The doctor, in severe desperation, takes the jagged, ironic tool and begins to dismember himself, cringing in excruciating pain. The mere thought of salvation – the thought of getting out of that murky, rundown bathroom was the only thing keeping him going.
Although he had to literally fork over a piece of his flesh, at long last, the doctor had succeeded. He “won” the game.
By now, most people have probably heard of the gruesome movie franchise, Saw, and the gripping impact it had on the horror genre. I remember watching the first film and thinking how dark, twisted, and completely insane it was. Seemed like such an extreme for someone to go through to learn an important life lesson, but that’s beside the point. The Saw franchise revolutionized the horror genre and its overwhelming success spawned a total of six sequels (seven if we count the one due this October), countless Halloween attractions, and even its very own theme park ride.
One of the most common misconceptions I’ve heard while working in the escape room industry (dating back to my early days of hosting groups up to my current position as a public relations and sales coordinator) is how it’s practically become synonymous with the concept behind Saw, so I thought I’d set the record straight.
Now, I can understand where people are coming from: you’re “locked” in a room, presented with some crazy predicament, and tasked with solving a “puzzle” in order to “escape.”
Sounds familiar, right?
In Saw, Dr.
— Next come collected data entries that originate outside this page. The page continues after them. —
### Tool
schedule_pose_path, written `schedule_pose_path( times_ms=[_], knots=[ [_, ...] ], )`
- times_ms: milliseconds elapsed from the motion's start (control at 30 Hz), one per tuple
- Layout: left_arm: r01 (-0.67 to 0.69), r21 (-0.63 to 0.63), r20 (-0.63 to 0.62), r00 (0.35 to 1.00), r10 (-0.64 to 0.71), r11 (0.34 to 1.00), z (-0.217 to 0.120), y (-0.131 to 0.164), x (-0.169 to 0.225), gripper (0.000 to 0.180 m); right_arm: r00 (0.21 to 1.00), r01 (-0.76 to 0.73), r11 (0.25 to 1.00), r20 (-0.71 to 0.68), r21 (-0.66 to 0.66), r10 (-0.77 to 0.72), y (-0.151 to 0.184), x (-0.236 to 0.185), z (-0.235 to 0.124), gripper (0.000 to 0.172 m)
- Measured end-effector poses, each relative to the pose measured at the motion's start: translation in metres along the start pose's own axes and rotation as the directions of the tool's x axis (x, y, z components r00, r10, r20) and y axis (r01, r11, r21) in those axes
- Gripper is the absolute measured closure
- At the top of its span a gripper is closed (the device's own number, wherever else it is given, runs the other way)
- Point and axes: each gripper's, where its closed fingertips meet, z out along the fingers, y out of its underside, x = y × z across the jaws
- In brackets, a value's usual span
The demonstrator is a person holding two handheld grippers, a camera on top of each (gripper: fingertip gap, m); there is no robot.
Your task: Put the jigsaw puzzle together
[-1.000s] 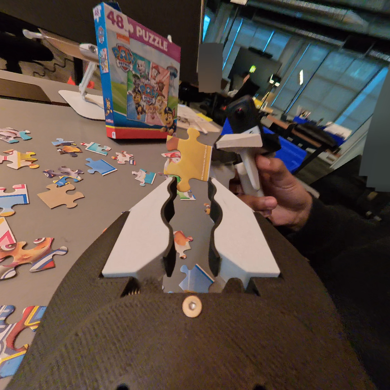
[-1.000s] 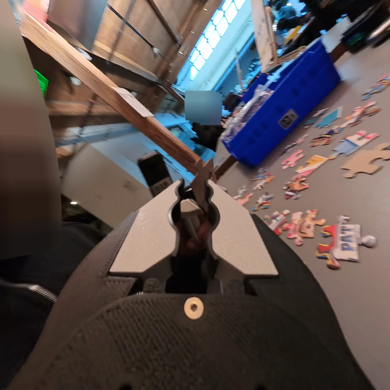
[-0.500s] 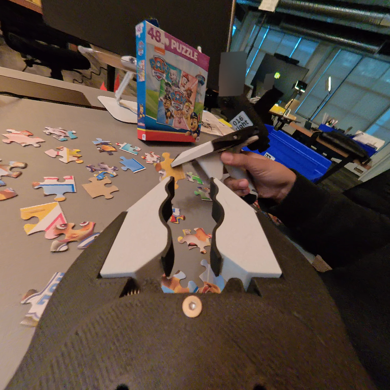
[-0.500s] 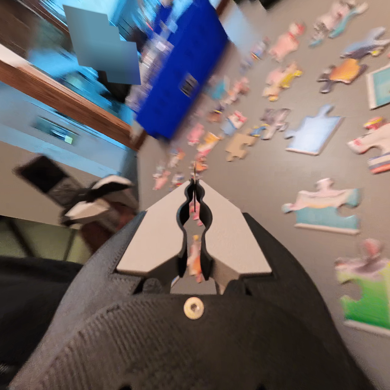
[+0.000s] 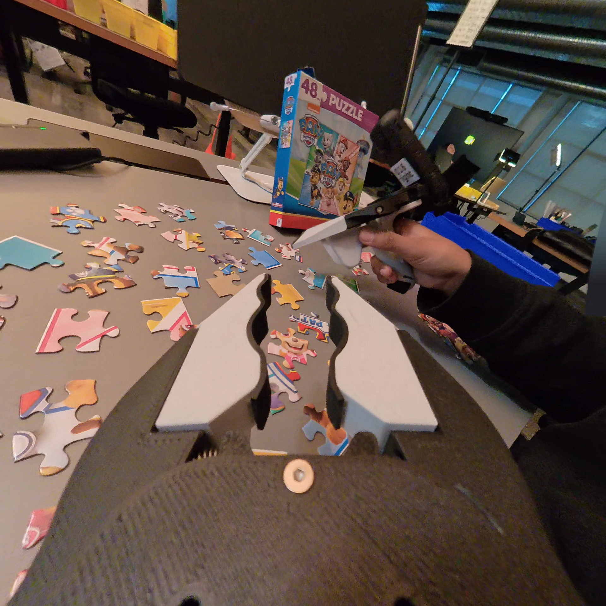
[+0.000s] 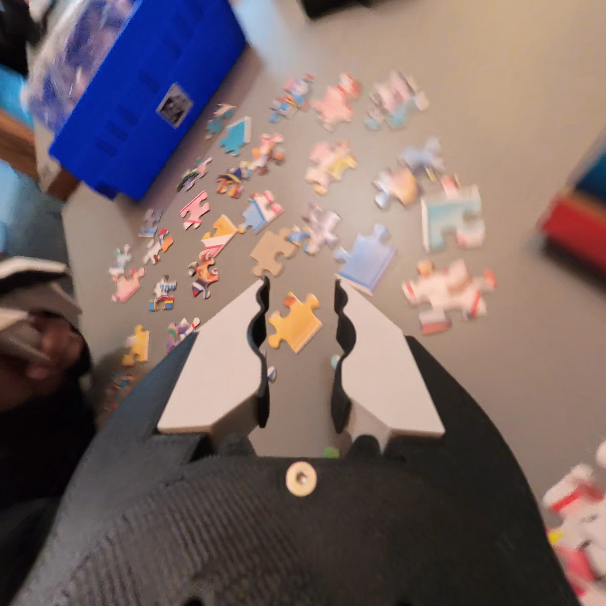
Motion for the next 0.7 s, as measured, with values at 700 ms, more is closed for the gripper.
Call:
schedule_pose_path(
  times_ms=[700],
  knots=[
    [0.058,0.024,0.013,0.998,-0.058,0.998,-0.007,0.001,-0.020,0.150,0.822,0.541,0.786,-0.011,-0.299,-0.570,0.035,-0.044,0.073,0.172]
  ],
)
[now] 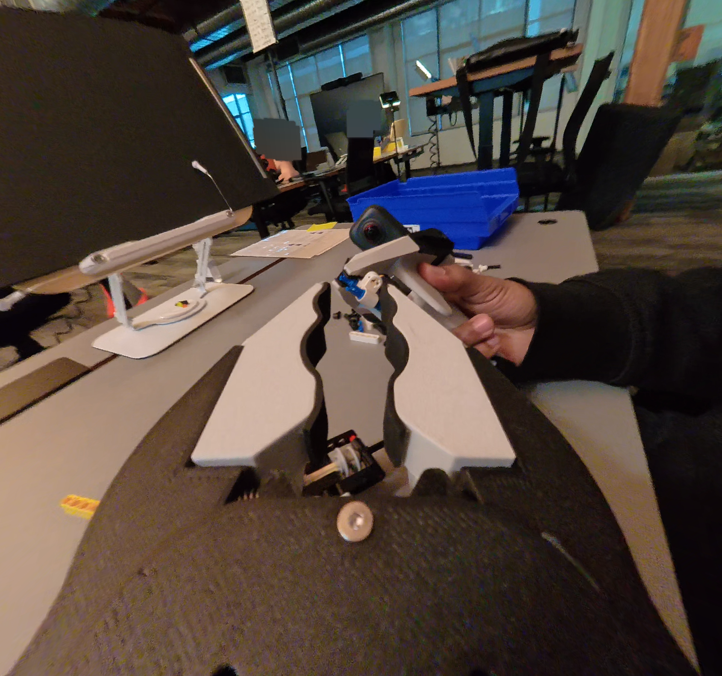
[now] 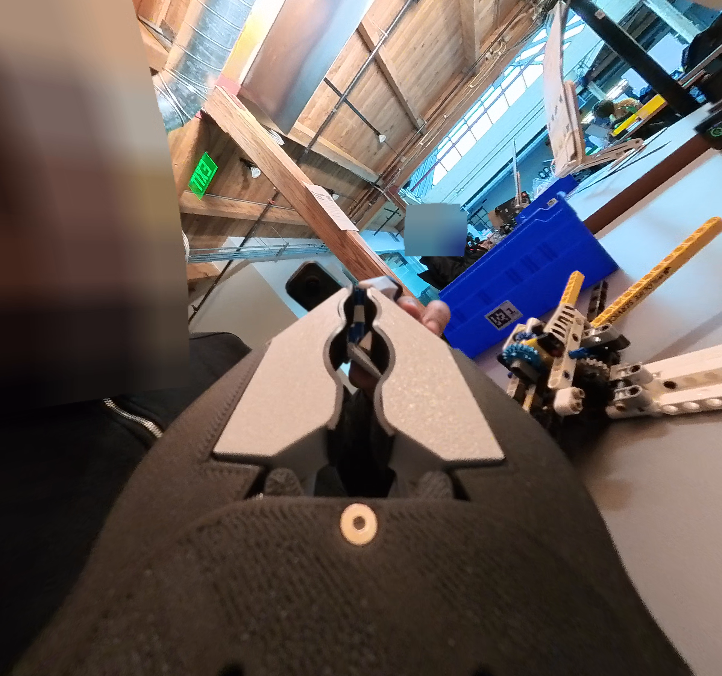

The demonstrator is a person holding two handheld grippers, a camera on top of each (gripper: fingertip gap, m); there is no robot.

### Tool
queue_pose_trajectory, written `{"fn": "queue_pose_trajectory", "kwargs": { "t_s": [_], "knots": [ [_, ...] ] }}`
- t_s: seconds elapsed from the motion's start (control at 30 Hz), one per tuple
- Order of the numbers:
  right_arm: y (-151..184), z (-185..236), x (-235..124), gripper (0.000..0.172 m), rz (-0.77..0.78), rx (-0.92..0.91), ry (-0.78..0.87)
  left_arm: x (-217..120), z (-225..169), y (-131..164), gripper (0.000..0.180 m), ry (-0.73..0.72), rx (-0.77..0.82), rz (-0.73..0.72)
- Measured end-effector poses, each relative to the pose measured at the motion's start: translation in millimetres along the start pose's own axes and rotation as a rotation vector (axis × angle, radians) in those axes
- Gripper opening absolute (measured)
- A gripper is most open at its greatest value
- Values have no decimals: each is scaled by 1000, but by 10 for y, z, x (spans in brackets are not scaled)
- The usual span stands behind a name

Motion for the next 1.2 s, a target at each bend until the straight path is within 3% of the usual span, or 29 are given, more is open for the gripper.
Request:
{"fn": "queue_pose_trajectory", "kwargs": {
  "t_s": [0.33, 0.63, 1.2],
  "knots": [
    [65, -48, 21, 2, 77, -35, 79, 11, -12, 31, 18, -52, 150, 142],
    [44, -127, -35, 2, 78, -71, 199, 40, -13, 105, 15, -233, 499, 298],
    [96, -231, 8, 2, 178, -221, 433, 85, 105, 283, 5, -323, 522, 424]
  ]
}}
Point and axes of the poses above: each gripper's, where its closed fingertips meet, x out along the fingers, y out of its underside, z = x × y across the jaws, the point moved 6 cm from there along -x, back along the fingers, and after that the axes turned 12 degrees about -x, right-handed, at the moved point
Gordon and Adam are locked in an old, decrepit bathroom and must play a tortuous “game” to escape with their lives. So yes, “escape the rooms” follow the same general formula; however, there are many key differences.
First of all, escape rooms are not games of life or death, literally. I feel that certain groups of people are turned off by the idea of escape rooms because they associate them with the Saw franchise. It’s like one second their curiosity is piqued and then the next, they want to drop the conversation as soon as we mention they’re locked in a room and only have one hour to escape. Secondly, most escape rooms are non-horror themed. This allows kids to fully enjoy the experience as well without the fear of any scary or controversial material to affect them. We don’t want to exclude kids from experiencing this live, immersive activity because it helps foster critical thinking and problem-solving, skills needed to excel in school and in the real world. Finally, escape the rooms are pleasantly fun and exciting (even horror-themed ones) compared to what is depicted in the Saw films. Undeniably, people get stoked and pumped to successfully complete whatever challenge they are presented within the allotted time. Shows like The Big Bang Theory have even expressed their humorous thoughts on the subject.
While the misconception with the Saw franchise is hilarious, I thought it best to come clean and tell the truth – yes, these escape the rooms may have horror elements, but the experience is so much more than that. It is riveting, suspenseful, and ultimately an enjoyable adventure that continues to evolve at a rapid pace. Just remember to do some research when picking out an appropriate theme for kids.
Bottom line: give it a try before running with flailing arms in the opposite direction.